People writing about Harry Potter books have complained because there are no gay characters except Dumbledore, whom Rowling revealed to be gay long after the books were published. (Dumbledore showed no signs of it in anything written down.) Well, in The Casual Vacancy, there’s a gay character who is likeable and has a sense of humor, which distinguishes her from almost all the other characters. But she’s only in one short chapter of the 500+ page book – and the rest of the references to gay people are taunts and cruel name-calling from sadistic fathers and vicious school bullies.

This sole gay character’s remarks provide one of the few humorous moments in the book, as she is able to make rather pointed and insightful quips about her family. But she hates Pagford and quickly gets in her beautiful car and returns to her much more satisfactory life with her partner and her high-paying job. The remainder of the book us unfortunately quite short on humor, as far as I noticed. I hope I’m wrong; I wish someone would tell me what I missed.

In Downton Abbey season 3, the creepy Crawley family are still trying to save their beloved castle, their aristocratic way of life, and their servants’ jobs and downstairs status for future generations. Not much I can say about it except it’s a great escape! All that wealth!
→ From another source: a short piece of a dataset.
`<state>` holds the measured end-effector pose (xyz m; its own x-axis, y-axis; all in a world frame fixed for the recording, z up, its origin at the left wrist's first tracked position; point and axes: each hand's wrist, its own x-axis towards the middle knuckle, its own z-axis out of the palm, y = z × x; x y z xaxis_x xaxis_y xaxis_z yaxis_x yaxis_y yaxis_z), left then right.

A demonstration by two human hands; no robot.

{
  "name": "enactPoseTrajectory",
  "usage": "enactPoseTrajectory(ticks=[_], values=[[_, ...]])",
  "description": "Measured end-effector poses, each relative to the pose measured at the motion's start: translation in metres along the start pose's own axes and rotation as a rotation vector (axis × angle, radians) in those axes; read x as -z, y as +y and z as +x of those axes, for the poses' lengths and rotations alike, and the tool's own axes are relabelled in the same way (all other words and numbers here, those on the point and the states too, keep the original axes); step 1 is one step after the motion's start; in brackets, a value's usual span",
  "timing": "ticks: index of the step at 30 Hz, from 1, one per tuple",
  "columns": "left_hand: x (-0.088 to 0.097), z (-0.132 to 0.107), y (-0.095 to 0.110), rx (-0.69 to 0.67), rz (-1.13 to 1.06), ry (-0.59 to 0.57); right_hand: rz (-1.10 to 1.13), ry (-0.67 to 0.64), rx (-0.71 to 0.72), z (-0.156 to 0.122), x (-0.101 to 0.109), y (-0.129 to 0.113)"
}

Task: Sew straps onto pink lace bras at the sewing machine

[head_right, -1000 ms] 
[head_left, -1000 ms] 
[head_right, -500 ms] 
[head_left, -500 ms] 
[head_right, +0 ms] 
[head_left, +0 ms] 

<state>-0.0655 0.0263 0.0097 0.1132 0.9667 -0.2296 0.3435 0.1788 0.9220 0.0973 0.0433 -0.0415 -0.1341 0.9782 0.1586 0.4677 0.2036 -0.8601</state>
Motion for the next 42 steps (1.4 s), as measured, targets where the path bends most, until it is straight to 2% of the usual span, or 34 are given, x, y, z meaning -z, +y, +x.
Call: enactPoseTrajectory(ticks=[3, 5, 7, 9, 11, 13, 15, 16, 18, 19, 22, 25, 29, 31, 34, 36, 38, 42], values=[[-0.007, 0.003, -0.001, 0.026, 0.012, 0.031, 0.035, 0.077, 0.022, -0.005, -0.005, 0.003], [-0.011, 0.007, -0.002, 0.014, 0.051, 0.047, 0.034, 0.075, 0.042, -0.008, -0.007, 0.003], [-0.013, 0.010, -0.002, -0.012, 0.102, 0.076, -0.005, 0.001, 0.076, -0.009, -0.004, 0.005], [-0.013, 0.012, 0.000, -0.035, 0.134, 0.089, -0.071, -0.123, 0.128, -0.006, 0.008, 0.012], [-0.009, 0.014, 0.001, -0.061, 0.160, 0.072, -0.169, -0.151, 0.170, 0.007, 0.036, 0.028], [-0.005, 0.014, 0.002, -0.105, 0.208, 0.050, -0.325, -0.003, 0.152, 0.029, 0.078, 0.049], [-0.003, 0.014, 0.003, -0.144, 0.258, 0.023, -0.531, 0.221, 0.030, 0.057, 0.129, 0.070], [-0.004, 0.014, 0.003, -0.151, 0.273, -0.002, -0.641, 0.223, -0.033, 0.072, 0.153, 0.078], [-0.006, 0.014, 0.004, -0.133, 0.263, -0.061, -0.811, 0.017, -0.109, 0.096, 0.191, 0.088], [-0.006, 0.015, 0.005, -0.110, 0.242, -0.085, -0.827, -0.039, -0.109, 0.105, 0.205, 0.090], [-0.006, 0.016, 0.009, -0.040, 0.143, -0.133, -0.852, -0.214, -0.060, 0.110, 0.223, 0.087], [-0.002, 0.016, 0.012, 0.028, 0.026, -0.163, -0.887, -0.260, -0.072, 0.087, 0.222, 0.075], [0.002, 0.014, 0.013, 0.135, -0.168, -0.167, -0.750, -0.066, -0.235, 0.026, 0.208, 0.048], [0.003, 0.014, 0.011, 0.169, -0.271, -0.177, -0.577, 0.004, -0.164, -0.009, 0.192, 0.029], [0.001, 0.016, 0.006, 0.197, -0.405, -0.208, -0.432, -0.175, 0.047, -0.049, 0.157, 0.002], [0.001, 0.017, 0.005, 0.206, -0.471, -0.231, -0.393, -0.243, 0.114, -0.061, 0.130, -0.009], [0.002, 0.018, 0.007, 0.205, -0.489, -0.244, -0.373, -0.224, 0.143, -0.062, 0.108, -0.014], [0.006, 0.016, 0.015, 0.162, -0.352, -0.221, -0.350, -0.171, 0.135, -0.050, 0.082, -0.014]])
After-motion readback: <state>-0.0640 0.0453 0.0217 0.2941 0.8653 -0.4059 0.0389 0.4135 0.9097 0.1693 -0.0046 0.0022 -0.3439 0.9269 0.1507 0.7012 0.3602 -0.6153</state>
All those servants (despite their squabbling)! All those evening gowns! In comparison, in The Casual Vacancy, the muggles who populate the town of Pagford want to save the town from drug addicts and low life welfare cases. Their motives are much uglier than the Crawley’s. They don't even give good parties. Other than that parallel, the two don’t have much in common.

Incidentally: in Downton Abbey I thought Shirley MacLaine was great; a perfect opposite to Maggie Smith. I wish that Mrs. Levinson, her character, hadn’t really gone back to America for the rest of the season, but I know she did. And I hope that in some future novel, J.K. Rowling will go back to imagining an alternate world where unhappy but properly gifted teenagers can find a better life than in the world of their muggle families. Even the world of Downton Abbey has some kind of magic in it, despite taking tons of [American] money to make the magic work.